Mit freundlicher Genehmigung eines Facebook-Mitglieds.
Venezuela wird hierzulande immer noch beschrieben, als wäre das Jahr 2018 stehen geblieben: totaler Kollaps, Chaos, alle gegen Maduro, kurz vor dem Aufstand.
Das Problem: Dieses Bild ist bequem – aber nicht mehr vollständig wahr.
Ja, Venezuela hatte zwischen 2014 und 2019 einen wirtschaftlichen Absturz, der brutal war. Ja, es gibt massive Probleme, Korruption, Autoritarismus, Armut.
Aber nein: Das Land befindet sich aktuell nicht im permanenten Zusammenbruch.
Stromversorgung ist stabiler. Benzin ist verfügbar und billig. Teile der Industrie laufen wieder. Es gibt wieder ausländische Investitionen.
Und etwas, das gern unterschlagen wird: Die Sicherheitslage – vor allem in Caracas – hat sich drastisch verbessert.
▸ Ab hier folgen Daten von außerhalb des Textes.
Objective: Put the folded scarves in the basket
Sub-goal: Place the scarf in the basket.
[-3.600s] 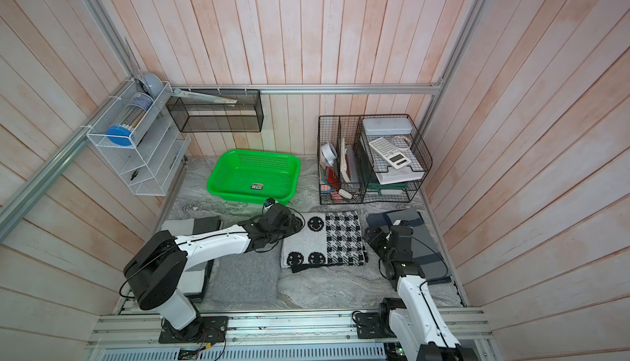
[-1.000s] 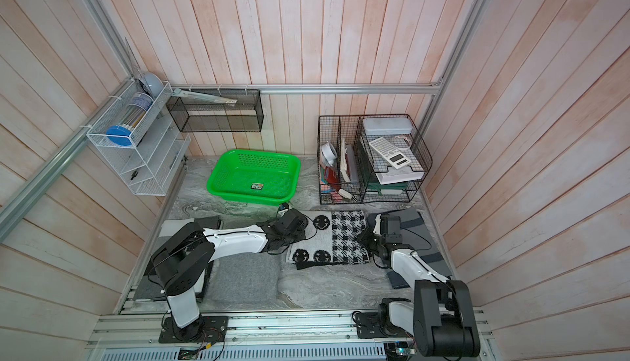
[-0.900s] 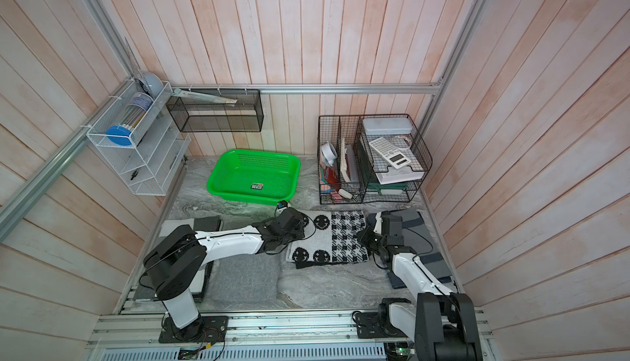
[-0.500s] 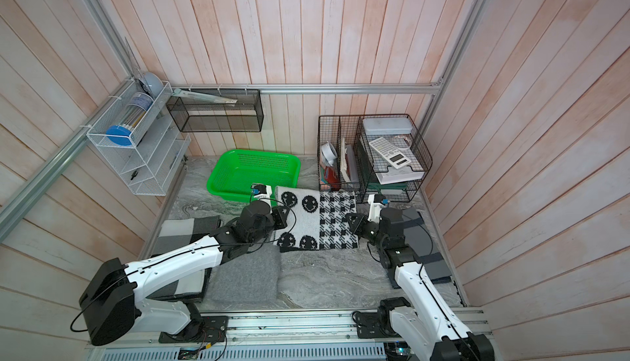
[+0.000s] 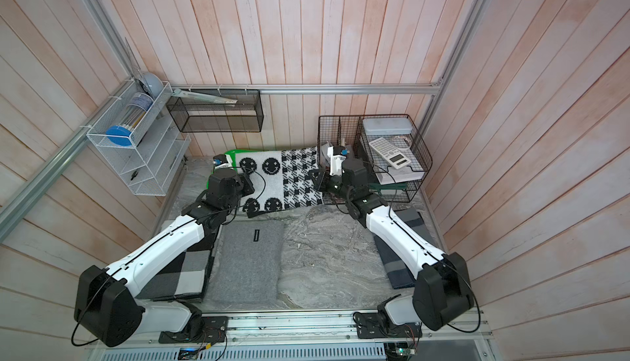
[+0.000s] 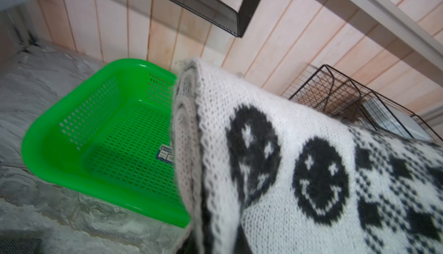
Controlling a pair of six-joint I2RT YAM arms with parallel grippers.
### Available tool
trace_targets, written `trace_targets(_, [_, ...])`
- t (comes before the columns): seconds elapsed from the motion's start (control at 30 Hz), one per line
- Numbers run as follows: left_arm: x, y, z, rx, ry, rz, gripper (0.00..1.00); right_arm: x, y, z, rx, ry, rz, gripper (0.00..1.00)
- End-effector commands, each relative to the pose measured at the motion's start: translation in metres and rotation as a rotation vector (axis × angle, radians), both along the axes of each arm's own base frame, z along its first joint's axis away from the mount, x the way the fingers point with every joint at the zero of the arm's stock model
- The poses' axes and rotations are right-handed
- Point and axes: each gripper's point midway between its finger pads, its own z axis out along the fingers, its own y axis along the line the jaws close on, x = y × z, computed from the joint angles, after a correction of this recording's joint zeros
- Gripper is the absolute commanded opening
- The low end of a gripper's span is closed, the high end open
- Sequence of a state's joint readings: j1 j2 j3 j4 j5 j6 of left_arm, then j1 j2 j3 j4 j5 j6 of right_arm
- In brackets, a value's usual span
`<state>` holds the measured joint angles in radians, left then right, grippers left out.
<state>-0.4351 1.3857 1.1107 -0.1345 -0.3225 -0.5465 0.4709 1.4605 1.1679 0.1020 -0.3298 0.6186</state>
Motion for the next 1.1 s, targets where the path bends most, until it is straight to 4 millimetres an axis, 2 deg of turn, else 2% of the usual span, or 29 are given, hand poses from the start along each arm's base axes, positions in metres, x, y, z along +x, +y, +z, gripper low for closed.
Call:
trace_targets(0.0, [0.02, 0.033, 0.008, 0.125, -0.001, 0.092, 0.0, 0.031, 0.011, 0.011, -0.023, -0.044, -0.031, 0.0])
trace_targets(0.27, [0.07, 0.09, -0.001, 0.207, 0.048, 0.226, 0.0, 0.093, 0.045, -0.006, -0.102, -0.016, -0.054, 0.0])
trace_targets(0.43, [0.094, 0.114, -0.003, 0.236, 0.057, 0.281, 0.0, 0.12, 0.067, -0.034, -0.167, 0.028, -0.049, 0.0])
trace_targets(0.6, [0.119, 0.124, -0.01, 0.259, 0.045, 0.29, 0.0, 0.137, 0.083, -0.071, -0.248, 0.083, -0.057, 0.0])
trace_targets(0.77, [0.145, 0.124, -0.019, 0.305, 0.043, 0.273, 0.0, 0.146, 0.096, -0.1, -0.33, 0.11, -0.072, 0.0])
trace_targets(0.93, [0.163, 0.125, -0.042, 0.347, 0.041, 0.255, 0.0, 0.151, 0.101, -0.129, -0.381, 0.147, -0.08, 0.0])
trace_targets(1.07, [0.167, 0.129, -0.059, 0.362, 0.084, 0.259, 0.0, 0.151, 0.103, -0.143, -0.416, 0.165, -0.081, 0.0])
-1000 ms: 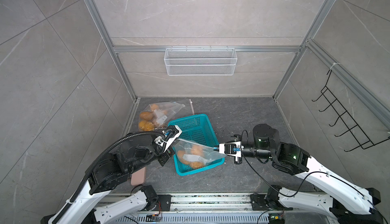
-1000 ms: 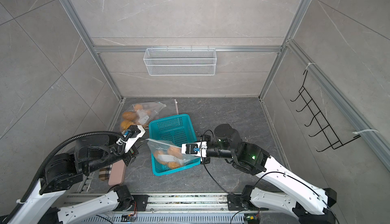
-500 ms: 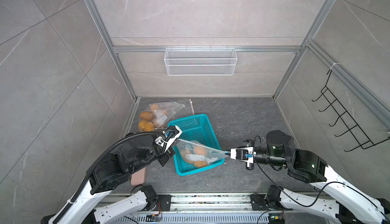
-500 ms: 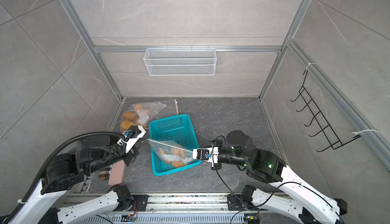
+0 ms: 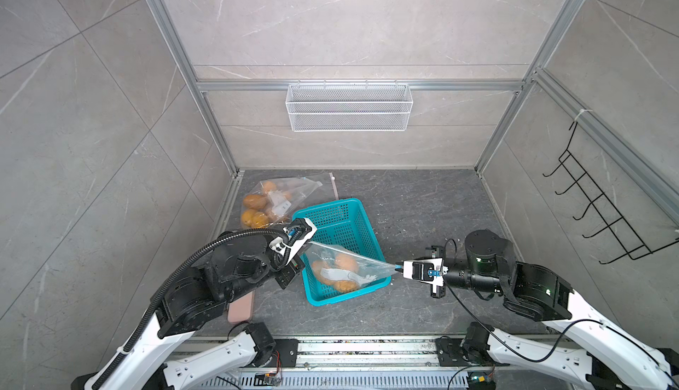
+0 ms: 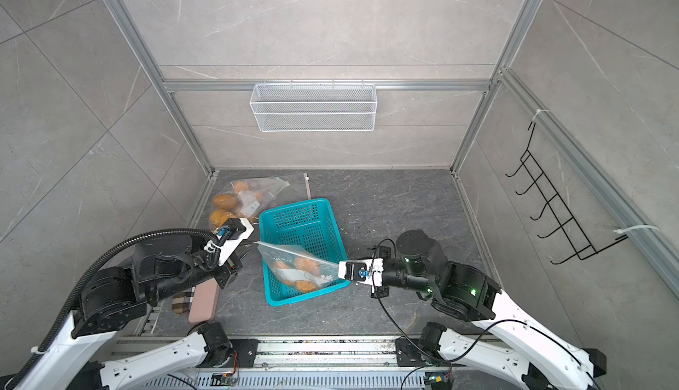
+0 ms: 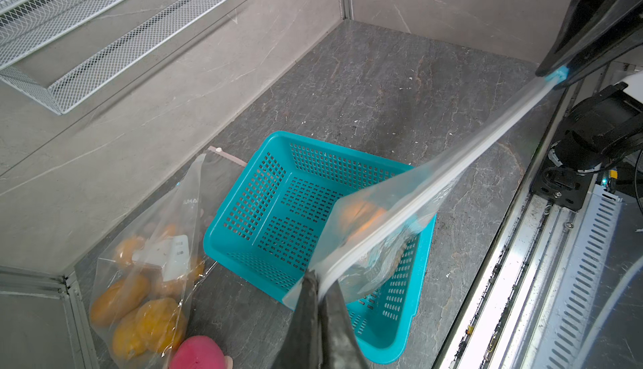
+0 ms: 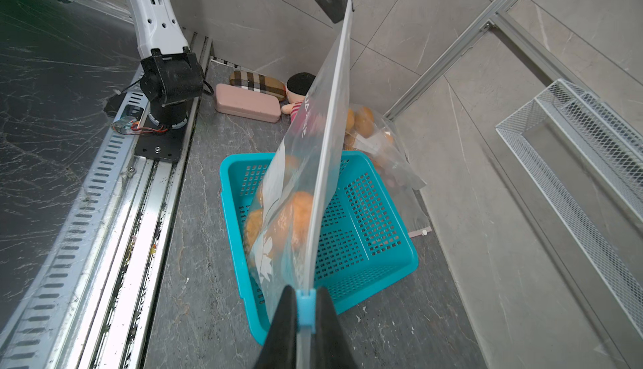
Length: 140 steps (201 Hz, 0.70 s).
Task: Put the potatoes into a zipper bag and zip it
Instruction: Zip the zipper on the zipper food storage bag.
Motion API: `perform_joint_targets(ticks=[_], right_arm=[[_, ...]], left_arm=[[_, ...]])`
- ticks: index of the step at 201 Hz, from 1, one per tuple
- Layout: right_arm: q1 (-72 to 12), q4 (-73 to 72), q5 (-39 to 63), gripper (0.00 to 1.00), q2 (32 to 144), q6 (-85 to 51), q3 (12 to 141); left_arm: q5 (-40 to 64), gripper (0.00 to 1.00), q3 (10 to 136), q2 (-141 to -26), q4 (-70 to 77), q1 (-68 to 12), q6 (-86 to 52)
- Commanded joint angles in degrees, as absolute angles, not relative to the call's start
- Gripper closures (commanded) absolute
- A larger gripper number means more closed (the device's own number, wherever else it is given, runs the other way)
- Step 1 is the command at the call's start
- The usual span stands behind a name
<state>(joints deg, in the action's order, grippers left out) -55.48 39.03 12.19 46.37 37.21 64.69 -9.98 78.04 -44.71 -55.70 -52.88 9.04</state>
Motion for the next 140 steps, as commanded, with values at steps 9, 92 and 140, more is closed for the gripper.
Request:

Mordraten, die früher bei Dutzenden pro Tag lagen, sind massiv gesunken.
Warum liest man das kaum?
Weil ein Venezuela, das sich langsam stabilisiert, politisch stört.
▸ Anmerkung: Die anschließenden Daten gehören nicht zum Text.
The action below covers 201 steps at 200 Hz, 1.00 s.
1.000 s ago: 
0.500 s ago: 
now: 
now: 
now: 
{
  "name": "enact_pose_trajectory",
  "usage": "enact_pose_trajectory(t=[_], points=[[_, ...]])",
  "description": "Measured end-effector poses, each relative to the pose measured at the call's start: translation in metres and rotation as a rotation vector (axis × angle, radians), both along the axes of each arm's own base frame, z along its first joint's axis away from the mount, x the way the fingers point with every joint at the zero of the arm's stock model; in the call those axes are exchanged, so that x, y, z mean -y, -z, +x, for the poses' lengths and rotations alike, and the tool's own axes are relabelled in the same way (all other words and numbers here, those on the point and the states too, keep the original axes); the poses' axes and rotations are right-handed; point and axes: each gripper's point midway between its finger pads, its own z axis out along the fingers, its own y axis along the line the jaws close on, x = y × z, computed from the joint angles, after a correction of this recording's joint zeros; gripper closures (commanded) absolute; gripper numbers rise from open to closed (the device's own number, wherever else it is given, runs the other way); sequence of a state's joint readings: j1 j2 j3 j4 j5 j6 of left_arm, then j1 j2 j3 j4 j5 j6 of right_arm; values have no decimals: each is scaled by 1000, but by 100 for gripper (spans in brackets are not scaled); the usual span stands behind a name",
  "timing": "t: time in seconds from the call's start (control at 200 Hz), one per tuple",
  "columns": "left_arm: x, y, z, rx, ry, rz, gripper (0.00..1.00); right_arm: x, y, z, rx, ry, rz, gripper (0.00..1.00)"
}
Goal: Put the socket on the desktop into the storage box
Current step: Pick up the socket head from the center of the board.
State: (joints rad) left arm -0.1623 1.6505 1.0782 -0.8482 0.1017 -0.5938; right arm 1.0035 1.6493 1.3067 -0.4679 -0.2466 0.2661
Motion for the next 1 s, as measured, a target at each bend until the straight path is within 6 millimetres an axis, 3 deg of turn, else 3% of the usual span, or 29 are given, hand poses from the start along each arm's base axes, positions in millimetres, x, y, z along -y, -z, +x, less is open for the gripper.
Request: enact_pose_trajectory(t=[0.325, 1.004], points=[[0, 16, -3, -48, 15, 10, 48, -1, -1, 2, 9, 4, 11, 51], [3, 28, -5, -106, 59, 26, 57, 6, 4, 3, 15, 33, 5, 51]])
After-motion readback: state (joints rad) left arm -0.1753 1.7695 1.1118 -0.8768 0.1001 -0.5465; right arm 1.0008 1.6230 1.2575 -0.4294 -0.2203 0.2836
Ein Land, das nicht „kippt“, rechtfertigt weder Sanktionen noch Eskalation noch moralische Überlegenheit.
Das heißt nicht, dass dort alles gut ist.
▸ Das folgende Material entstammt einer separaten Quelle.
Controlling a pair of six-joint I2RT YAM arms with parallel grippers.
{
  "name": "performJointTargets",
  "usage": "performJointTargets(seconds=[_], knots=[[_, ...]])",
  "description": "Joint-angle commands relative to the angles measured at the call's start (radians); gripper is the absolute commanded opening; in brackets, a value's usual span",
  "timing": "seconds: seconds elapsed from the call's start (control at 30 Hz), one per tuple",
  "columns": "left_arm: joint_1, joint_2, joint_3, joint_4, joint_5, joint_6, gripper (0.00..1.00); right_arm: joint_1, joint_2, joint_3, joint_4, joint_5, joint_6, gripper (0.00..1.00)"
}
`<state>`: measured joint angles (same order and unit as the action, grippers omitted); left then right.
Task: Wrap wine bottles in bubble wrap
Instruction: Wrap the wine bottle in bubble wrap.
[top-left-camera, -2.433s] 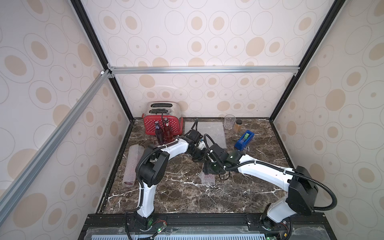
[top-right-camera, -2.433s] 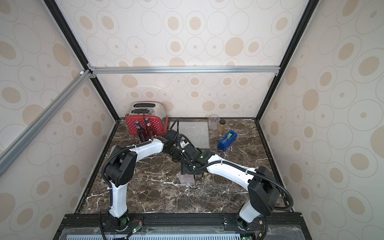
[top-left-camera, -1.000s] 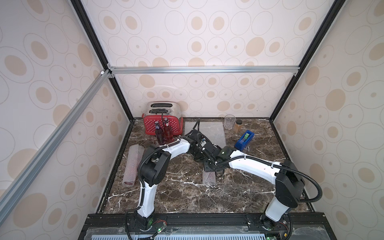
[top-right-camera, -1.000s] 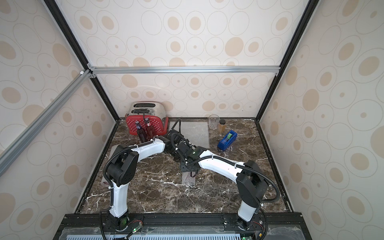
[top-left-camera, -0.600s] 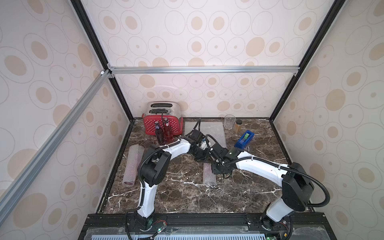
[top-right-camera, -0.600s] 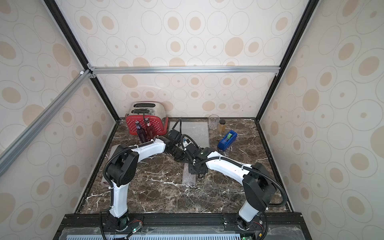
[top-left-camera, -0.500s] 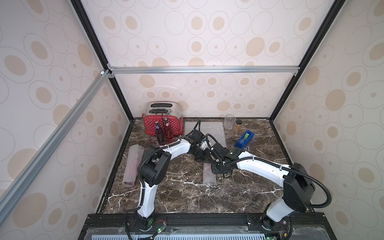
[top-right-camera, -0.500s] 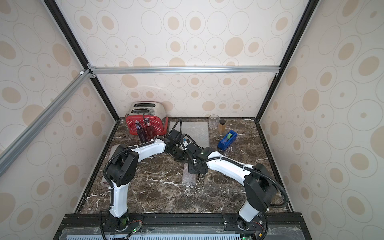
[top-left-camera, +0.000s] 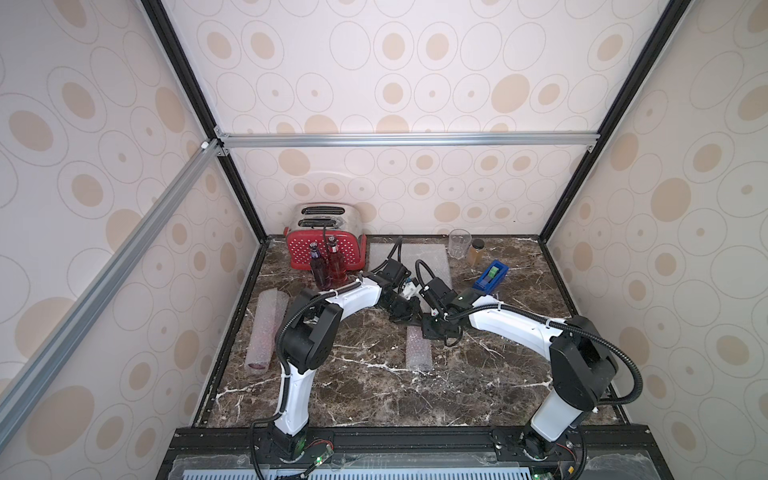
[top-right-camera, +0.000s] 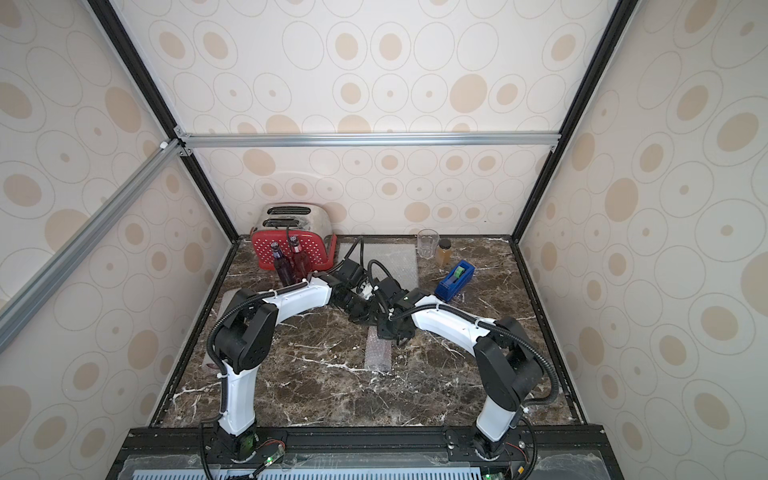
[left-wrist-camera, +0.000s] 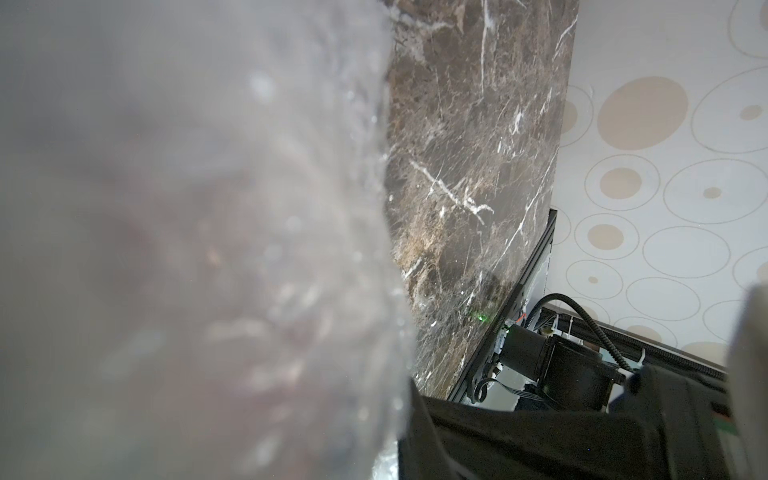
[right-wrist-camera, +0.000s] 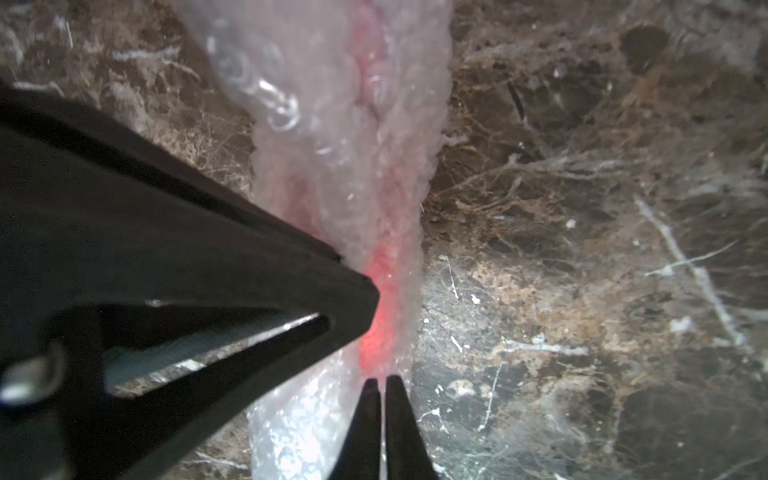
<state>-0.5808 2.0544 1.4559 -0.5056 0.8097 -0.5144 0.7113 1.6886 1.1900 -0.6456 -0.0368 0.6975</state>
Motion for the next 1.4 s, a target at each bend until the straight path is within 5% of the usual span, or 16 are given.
performJointTargets(seconds=[0.0, 0.2, 0.47, 0.73, 1.1, 1.37], knots=[[-0.004, 0.075, -0.055, -0.119, -0.191, 0.030, 0.17, -0.001, -0.015, -0.030, 0.022, -0.031, -0.007, 0.02], [-0.003, 0.075, -0.057, -0.119, -0.195, 0.033, 0.21, -0.007, -0.041, -0.058, 0.033, -0.058, -0.012, 0.03], [-0.002, 0.079, -0.057, -0.119, -0.196, 0.033, 0.21, -0.011, -0.117, -0.030, -0.036, 0.025, -0.008, 0.20], [-0.003, 0.079, -0.057, -0.119, -0.198, 0.036, 0.22, -0.012, -0.052, -0.003, 0.002, -0.035, -0.005, 0.35], [-0.002, 0.069, -0.059, -0.119, -0.201, 0.034, 0.26, -0.012, -0.023, -0.054, 0.035, -0.058, -0.004, 0.04], [-0.002, 0.056, -0.061, -0.119, -0.198, 0.036, 0.29, -0.012, -0.012, -0.076, 0.069, -0.078, 0.004, 0.02]])
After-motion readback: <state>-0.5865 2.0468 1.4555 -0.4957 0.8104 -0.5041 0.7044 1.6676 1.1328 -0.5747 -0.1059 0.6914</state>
Es heißt nur: Die Realität ist komplizierter als das westliche Dauer-Narrativ vom „failed state“.
Wer Venezuela weiterhin ausschließlich als hoffnungsloses Trümmerfeld beschreibt, analysiert nicht – er funktionalisiert.
Nicht für die Menschen dort, sondern für politische Zwecke hier.
Man sollte wenigstens ehrlich genug sein, das zuzugeben.